TASK STATEMENT
Every line holding the string "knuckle" should be copied from the listing.

#####

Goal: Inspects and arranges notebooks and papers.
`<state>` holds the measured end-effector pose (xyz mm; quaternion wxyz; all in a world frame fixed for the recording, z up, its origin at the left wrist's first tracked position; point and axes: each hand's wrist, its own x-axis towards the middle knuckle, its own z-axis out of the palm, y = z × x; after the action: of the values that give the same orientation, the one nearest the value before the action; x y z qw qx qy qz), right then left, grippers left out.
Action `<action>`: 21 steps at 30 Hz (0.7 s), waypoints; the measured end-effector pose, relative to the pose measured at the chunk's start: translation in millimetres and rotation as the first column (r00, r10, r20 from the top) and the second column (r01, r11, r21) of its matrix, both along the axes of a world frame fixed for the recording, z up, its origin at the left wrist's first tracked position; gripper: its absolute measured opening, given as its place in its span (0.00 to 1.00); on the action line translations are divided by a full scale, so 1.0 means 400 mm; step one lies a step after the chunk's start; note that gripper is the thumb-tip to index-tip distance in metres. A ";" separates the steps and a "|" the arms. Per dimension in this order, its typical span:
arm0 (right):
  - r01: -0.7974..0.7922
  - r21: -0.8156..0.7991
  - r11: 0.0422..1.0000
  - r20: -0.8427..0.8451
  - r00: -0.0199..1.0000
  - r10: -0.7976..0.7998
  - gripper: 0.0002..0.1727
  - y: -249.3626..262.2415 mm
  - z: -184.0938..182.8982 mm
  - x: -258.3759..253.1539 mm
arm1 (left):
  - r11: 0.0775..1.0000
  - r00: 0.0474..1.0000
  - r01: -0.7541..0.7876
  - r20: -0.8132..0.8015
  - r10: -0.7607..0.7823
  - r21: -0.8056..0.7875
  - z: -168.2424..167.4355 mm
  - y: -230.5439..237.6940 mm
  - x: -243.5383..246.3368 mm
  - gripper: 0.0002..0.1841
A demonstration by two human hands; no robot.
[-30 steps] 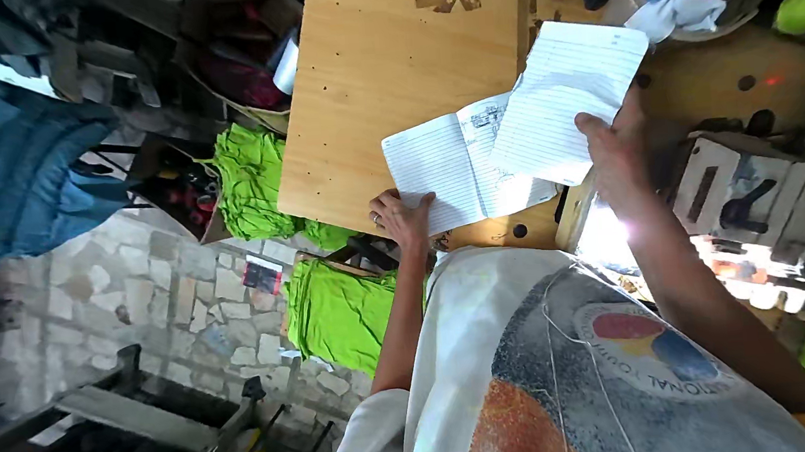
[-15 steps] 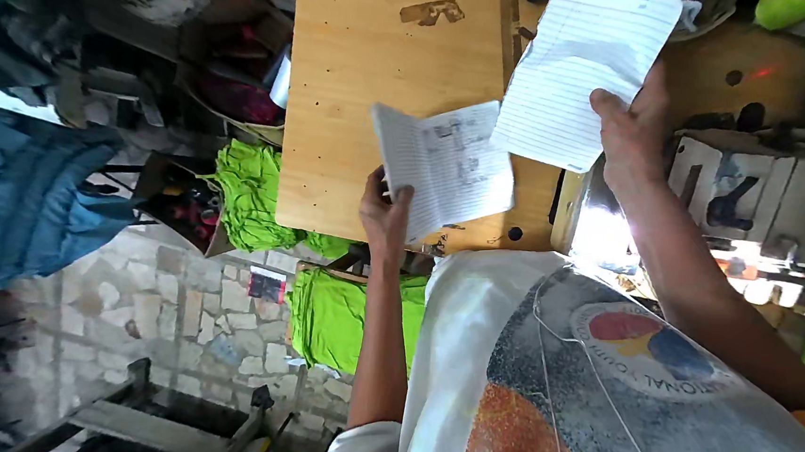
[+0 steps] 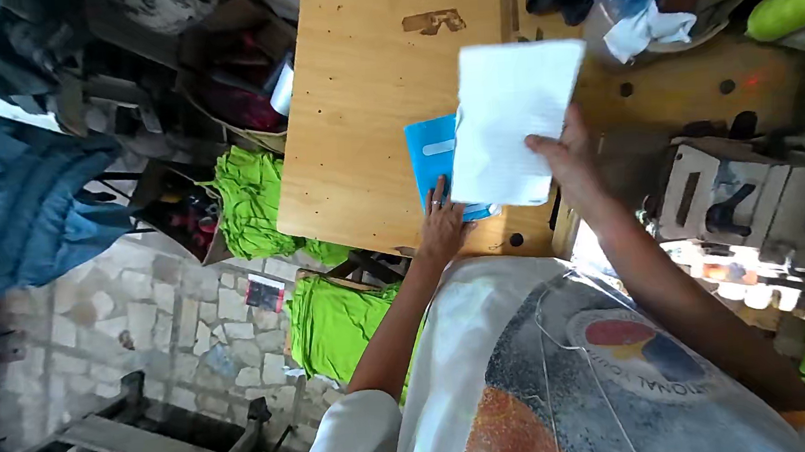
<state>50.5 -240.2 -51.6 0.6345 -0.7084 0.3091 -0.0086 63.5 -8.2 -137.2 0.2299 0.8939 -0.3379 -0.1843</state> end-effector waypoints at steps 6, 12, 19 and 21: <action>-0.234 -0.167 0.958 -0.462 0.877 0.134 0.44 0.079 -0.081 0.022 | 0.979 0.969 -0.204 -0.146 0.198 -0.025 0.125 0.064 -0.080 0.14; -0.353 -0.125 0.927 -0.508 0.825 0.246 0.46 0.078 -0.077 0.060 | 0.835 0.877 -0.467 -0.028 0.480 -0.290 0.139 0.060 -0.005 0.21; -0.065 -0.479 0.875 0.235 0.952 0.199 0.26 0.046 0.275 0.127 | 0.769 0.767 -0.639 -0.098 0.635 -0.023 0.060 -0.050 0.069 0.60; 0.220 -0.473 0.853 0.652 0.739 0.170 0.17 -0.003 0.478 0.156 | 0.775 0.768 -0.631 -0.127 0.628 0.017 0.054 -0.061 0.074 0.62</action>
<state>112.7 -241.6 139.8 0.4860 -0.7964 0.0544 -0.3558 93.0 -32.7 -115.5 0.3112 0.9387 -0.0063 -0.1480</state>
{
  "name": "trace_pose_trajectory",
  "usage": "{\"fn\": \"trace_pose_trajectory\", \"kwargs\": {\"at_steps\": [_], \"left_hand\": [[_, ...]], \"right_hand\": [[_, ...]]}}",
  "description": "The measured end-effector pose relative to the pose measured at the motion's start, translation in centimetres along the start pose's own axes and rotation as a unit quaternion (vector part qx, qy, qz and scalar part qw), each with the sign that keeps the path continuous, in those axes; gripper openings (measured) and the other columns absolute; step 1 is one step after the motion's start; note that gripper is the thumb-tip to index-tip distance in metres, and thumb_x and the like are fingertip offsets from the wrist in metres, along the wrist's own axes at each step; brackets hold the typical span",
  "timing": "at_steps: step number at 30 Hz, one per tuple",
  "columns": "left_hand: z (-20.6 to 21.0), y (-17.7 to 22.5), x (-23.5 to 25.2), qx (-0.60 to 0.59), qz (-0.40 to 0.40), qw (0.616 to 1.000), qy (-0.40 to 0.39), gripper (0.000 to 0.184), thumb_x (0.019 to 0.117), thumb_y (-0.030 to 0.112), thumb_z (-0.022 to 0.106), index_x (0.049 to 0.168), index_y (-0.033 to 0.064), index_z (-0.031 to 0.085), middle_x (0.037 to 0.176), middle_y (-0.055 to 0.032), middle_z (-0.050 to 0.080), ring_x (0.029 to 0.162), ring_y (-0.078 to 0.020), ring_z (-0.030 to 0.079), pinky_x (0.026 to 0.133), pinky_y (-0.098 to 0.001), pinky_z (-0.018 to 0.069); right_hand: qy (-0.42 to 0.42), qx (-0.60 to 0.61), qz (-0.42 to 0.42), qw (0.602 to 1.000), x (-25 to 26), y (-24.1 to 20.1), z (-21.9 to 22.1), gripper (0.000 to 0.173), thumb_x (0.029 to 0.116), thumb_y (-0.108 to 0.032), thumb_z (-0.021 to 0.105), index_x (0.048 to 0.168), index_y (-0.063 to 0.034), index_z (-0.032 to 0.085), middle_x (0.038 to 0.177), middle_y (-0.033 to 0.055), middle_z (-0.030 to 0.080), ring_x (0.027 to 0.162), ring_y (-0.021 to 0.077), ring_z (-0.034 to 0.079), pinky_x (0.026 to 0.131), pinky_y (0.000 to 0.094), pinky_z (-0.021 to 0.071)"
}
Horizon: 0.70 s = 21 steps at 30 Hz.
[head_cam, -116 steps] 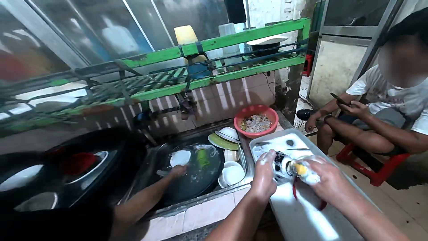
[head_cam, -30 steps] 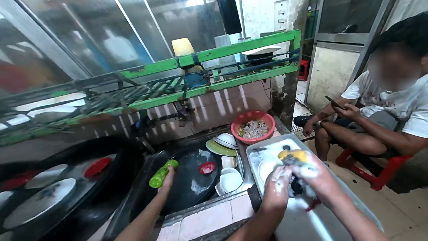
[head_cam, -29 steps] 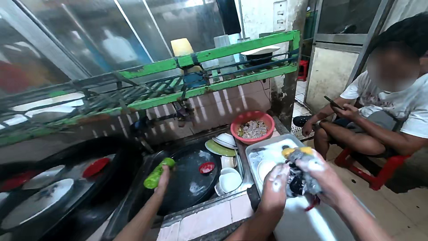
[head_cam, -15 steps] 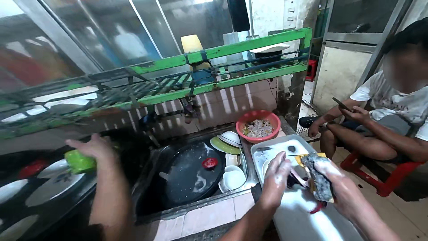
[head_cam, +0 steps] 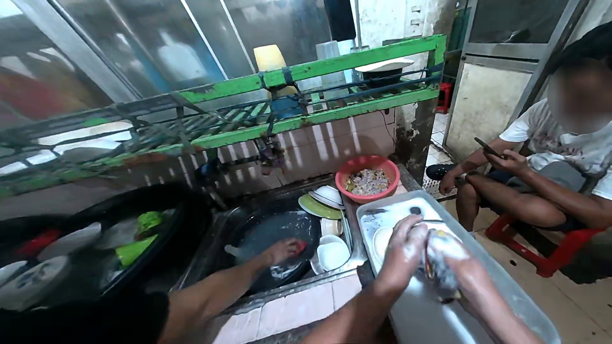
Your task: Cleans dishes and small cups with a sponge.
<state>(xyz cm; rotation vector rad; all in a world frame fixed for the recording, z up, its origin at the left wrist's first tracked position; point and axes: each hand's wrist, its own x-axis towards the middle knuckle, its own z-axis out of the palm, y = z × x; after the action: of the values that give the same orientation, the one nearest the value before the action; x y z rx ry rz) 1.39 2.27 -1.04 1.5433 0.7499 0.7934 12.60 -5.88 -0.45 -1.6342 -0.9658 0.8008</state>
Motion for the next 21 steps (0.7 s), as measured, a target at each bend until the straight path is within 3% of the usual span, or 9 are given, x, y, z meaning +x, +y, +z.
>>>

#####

YOUR SOLUTION
`<state>` holds the measured end-effector pose (xyz mm; quaternion wxyz; all in a world frame fixed for the recording, z up, its origin at the left wrist's first tracked position; point and axes: each hand's wrist, its own x-axis towards the middle knuckle, its own z-axis out of the palm, y = z × x; after the action: of the values that give the same orientation, the one nearest the value before the action; x y z qw qx qy qz), right then left, grippers left out.
<state>(xyz cm; rotation vector rad; all in a world frame fixed for the recording, z up, its origin at the left wrist's first tracked position; point and axes: each hand's wrist, its own x-axis towards the middle knuckle, its own z-axis out of the palm, y = z × x; after the action: of the values that give the same orientation, the one nearest the value before the action; x y z rx ry rz) 1.39 2.27 -1.04 1.5433 0.7499 0.7934 12.60 -5.88 -0.45 -1.6342 -0.9658 0.8008</state>

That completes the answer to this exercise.